### EXERCISE BRIEF
The data must be given again exactly as written, with all images omitted.

---

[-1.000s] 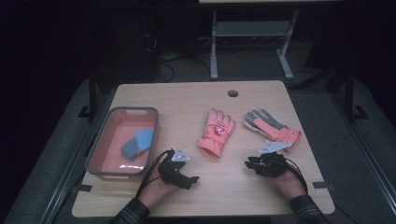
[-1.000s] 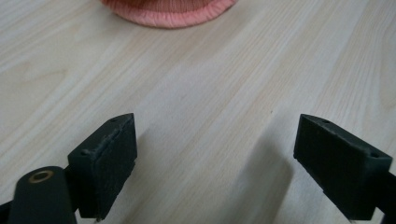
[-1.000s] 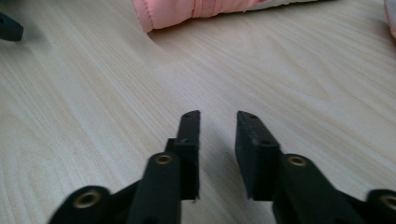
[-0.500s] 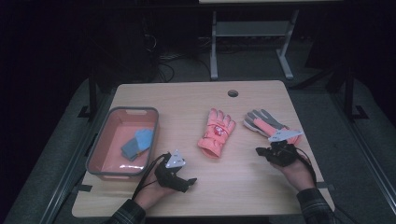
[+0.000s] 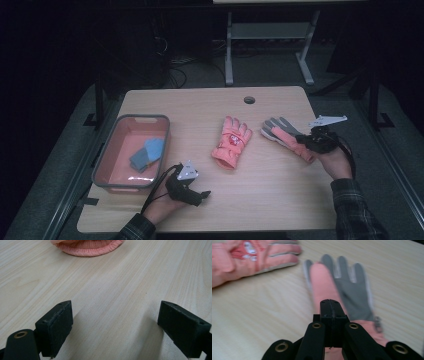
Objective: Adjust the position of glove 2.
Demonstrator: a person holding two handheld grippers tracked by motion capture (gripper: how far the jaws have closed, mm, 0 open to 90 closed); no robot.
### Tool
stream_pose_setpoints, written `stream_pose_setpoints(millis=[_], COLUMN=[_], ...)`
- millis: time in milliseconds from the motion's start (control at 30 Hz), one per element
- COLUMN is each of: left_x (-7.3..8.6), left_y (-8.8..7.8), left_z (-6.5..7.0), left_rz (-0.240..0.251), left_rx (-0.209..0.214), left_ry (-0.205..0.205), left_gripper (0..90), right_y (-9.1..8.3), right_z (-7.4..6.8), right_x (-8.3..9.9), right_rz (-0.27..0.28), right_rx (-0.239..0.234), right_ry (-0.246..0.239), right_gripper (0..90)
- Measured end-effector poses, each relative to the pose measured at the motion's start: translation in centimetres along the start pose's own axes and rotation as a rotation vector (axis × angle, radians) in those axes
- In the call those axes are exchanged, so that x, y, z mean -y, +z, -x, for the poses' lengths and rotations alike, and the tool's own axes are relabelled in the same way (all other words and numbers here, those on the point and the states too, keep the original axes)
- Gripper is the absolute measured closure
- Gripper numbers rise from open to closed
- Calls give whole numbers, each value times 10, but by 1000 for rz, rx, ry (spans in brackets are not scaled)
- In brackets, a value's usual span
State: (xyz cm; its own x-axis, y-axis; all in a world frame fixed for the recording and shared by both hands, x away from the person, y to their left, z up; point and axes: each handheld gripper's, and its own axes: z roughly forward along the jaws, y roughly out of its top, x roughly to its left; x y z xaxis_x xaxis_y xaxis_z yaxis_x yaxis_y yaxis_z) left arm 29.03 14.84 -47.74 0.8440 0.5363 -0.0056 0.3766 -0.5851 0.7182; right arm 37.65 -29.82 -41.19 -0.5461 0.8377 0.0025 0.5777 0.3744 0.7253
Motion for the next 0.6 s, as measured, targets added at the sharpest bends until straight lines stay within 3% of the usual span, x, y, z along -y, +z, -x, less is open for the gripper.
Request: stream_pose_setpoints(millis=[100, 300, 600], left_x=[0, 0, 0], left_y=[0, 0, 0], left_z=[0, 0, 0], left_rz=[0, -1, 0], left_rx=[0, 0, -2], left_ry=[0, 0, -1], left_gripper=[122, 122, 122], right_y=[5, 19, 37], right_z=[12, 27, 23], right_x=[0, 6, 14], right_rz=[-19, -66, -141], right_rx=[42, 63, 64], right_ry=[8, 28, -7], right_gripper=[900, 900, 900])
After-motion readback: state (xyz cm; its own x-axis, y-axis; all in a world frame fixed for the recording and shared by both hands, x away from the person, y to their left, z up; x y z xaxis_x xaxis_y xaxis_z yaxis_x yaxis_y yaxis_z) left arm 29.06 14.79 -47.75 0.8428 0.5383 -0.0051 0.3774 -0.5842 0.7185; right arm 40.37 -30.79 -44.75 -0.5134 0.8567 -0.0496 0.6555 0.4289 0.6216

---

### WRITTEN ANSWER
[-1.000s] 
[-1.000s] 
[-1.000s] 
[-0.500s] 
[+0.000s] 
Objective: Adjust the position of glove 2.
Demonstrator: a person holding two handheld grippers tracked by motion capture (gripper: how far the jaws have closed, mm, 0 open to 90 closed); no robot.
### Tool
stream_pose_setpoints, written `stream_pose_setpoints(millis=[_], COLUMN=[_], ...)`
- millis: time in milliseconds from the motion's start (control at 30 Hz), one per element
- COLUMN is each of: left_x (-7.3..8.6), left_y (-8.8..7.8), left_z (-6.5..7.0), left_rz (-0.240..0.251), left_rx (-0.209..0.214), left_ry (-0.205..0.205), left_gripper (0..90), right_y (-9.1..8.3), right_z (-7.4..6.8), right_x (-8.3..9.9), right_rz (-0.27..0.28), right_rx (-0.239..0.234), right_ry (-0.246..0.239), right_gripper (0..90)
- Measured end-effector poses, each relative to the pose measured at the motion's start: translation in centimetres along the start pose's own axes and rotation as a rotation vector (axis × angle, radians) in those axes
- In the call those axes are exchanged, so that x, y, z mean -y, +z, -x, for the poses' lengths and rotations alike, and the tool's own axes are relabelled in the same way (all other words and numbers here, those on the point and the states too, keep the original axes)
- Gripper is the absolute measured closure
- Gripper numbers rise from open to closed
- Calls give whole numbers, each value times 10, but by 1000 for rz, rx, ry (spans in brackets are not scaled)
- In brackets, a value's usual span
State: (xyz cm; its own x-axis, y-axis; all in a world frame fixed for the recording and shared by both hands, x away from the person, y to their left, z up; point and axes: each handheld gripper's, and its own axes: z roughly forward along the jaws, y roughly out of its top, x roughly to its left; x y z xaxis_x xaxis_y xaxis_z yaxis_x yaxis_y yaxis_z) left arm 29.03 14.84 -47.74 0.8440 0.5363 -0.0056 0.3766 -0.5851 0.7182; right arm 37.65 -29.82 -41.19 -0.5461 0.8377 0.0025 0.5777 0.3744 0.7253
Motion for the next 0.6 s, as measured, targets added at the sharpest bends until straight lines stay within 3% of the usual span, x, y, z along -y, +z, -x, less is open for the gripper.
Request: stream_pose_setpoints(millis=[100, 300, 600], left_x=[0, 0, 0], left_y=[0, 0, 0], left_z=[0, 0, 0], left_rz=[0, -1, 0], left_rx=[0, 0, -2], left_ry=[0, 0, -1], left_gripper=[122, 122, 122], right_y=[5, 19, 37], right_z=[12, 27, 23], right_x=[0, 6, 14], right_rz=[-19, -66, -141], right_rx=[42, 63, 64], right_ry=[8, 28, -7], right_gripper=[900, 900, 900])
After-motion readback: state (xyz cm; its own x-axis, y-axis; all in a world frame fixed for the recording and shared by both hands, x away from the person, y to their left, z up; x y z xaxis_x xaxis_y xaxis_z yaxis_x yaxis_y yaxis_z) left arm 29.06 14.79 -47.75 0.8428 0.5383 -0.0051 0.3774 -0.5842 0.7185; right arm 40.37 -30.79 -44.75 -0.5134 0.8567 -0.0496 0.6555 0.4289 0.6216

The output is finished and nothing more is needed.